Dayna swallowed. It has been his voice, but the way he spoke hadn't been. "Can you see her?"
"Only if she wants me to." It was Vila again.
She was silent for a while. "So I could hear her if I tried? If she was there?"
"S'pose so. She said it was because I had a fever first but now the barriers are down, they'll stay that way."
Dayna tried to listen inside her own head, and it was as if she remembered Cally smiling at her. Or maybe it wasn't memory.

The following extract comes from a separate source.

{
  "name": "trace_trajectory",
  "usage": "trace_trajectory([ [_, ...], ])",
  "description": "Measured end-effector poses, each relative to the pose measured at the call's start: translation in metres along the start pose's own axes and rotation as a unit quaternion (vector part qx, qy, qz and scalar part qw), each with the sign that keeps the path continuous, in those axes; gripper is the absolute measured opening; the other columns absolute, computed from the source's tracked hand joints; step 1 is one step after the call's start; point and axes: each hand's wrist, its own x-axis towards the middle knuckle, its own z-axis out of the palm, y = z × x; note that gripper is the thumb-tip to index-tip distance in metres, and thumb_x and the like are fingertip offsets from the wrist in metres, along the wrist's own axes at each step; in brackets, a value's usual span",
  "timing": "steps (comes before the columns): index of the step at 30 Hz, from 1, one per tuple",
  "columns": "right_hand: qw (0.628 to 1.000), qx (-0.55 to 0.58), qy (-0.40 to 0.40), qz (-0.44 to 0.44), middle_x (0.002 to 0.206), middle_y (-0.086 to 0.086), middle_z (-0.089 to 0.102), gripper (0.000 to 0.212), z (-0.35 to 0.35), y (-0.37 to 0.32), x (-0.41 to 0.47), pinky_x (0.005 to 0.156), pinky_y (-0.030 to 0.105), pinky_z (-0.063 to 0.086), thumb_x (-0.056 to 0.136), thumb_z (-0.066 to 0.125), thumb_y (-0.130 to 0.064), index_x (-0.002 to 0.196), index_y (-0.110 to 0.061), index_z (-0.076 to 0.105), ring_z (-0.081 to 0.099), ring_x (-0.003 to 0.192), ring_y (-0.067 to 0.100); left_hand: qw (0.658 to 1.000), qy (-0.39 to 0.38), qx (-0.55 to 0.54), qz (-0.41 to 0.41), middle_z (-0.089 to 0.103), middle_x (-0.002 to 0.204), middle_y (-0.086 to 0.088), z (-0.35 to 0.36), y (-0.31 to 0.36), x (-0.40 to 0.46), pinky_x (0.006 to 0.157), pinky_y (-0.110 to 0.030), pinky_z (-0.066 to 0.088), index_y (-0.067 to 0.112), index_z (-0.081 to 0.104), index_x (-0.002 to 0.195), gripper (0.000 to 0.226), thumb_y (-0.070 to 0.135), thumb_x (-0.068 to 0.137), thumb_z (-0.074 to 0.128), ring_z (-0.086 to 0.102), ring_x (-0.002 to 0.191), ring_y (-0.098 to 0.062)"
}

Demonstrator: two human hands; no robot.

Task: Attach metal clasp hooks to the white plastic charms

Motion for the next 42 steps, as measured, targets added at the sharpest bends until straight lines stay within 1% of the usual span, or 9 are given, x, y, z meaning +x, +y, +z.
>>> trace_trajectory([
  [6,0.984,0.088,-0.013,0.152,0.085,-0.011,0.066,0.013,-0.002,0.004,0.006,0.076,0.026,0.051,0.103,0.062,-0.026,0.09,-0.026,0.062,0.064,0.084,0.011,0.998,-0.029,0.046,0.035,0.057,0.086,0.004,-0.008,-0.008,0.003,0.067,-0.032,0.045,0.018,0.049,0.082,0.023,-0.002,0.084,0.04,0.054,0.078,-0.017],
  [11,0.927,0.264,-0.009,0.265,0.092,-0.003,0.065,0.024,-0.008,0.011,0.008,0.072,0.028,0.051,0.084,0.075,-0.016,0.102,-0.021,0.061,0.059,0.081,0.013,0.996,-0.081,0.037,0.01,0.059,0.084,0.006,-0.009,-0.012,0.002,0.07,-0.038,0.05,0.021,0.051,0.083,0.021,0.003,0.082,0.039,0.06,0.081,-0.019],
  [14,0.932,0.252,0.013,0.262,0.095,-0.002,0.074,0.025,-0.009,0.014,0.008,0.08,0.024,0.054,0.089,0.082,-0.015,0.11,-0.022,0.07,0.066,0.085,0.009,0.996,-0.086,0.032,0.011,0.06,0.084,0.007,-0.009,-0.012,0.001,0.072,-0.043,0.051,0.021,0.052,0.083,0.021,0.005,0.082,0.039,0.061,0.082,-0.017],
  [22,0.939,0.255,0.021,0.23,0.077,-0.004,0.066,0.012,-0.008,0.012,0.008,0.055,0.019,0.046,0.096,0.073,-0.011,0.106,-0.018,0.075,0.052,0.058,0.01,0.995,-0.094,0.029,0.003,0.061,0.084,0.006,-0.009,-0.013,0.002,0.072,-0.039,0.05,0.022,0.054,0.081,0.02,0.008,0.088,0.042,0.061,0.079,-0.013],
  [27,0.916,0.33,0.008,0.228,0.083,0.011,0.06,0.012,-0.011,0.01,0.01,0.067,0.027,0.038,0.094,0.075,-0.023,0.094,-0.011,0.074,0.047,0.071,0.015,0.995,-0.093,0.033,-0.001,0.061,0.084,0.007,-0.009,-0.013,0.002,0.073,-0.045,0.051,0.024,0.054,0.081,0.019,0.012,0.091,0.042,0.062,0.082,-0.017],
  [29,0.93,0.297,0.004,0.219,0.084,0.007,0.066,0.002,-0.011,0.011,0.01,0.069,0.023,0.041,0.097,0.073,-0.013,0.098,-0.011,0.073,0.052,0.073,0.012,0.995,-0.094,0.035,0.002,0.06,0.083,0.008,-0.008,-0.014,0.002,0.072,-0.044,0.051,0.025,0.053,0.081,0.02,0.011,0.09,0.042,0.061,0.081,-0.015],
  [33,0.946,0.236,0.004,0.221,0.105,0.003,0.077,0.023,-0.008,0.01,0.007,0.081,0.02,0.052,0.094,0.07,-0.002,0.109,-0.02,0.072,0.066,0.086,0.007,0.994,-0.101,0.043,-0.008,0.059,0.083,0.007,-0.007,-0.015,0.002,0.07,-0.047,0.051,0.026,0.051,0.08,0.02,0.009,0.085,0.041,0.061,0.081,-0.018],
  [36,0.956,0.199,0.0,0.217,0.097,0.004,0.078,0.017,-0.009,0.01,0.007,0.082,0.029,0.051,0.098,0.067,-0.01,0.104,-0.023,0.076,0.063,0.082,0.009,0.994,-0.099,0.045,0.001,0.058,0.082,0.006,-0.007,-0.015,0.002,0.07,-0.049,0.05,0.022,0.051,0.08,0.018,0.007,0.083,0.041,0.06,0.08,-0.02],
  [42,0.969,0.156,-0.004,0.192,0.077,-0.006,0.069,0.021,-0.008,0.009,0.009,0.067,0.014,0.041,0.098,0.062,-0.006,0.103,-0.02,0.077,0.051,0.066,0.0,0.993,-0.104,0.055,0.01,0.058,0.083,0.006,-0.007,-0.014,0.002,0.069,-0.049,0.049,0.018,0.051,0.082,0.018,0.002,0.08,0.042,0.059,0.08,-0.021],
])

She shrugged; maybe it was her imagination, but the thought of having Cally with her was strangely comforting.
"It sounds quite reasonable to me," said Soolin. "After all, we know very little of the Auronar because of how much they kept to themselves."
Tarrant who had been listening from his bed, got up and came over. "D'you think Cally gave me something of herself too?"
"Don't see why not." Vila pushed the remains of his soup away, and Dayna took the bowl.
Dayna paused beside him. "Does it bother you?"
Tarrant thought hard, trying to see if there was someone other than himself in his head. What would it feel like if she was there? Some thoughts and feelings not quite his perhaps? Something like that, yes, came a faint almost-echo. He shrugged and sat on the side of the bed. "You know what? It doesn't."
Vila grinned and lifted the mug Soolin had passed to him. "Cheers, mate. Care to join me in a glass, well, mug of wine?"
"As long as it isn’t that one, why not?"
Over by the window, Avon heard them talking and laughing. He kept on looking out towards the flyer landing ground, half expecting to see something larger and more dangerous coming in.
"You never know," he heard Tarrant say, "things could finally be looking up."
"Yeah, till Servalan arrives for a friendly little visit," said Vila.
Avon stiffened and turned around.
"What on earth makes you think that?" asked Dayna. "She'd never come here, not to a dump like this. Excuse me. Soolin."
"Excused. The planet's one big one as far as I'm concerned."
"Yeah, except everywhere we go, everything we try to do, she turns up, and about as welcome as a warg at a wedding." Vila took a swig and stared, suddenly morose, into his mug.
"She is the commissioner of the closest Federation sector, Vila," Avon said coldly.
"Yeah, well, she should bloody well stay there." Vila held his mug out to Soolin. "Swanning about ruining it for innocent people—"
Soolin smiled as she poured and raised her eyebrows. "Innocent, Vila?"
Avon stood up. Where the hell had they got wine?
"Well, relatively. I mean, once or twice is bad luck, but this is ridiculous. No one has a run of luck like that. Stands to reason you get some ups and downs, but not all downs."
"You're still alive. That should be good enough for you, if not us." Avon took the bottle from Soolin and slammed it down on the table in the centre of the room, out of their reach, so hard that ruby liquid spotted his hand.
Vila glowered and said nothing. The others almost seemed to draw together, to present a common front.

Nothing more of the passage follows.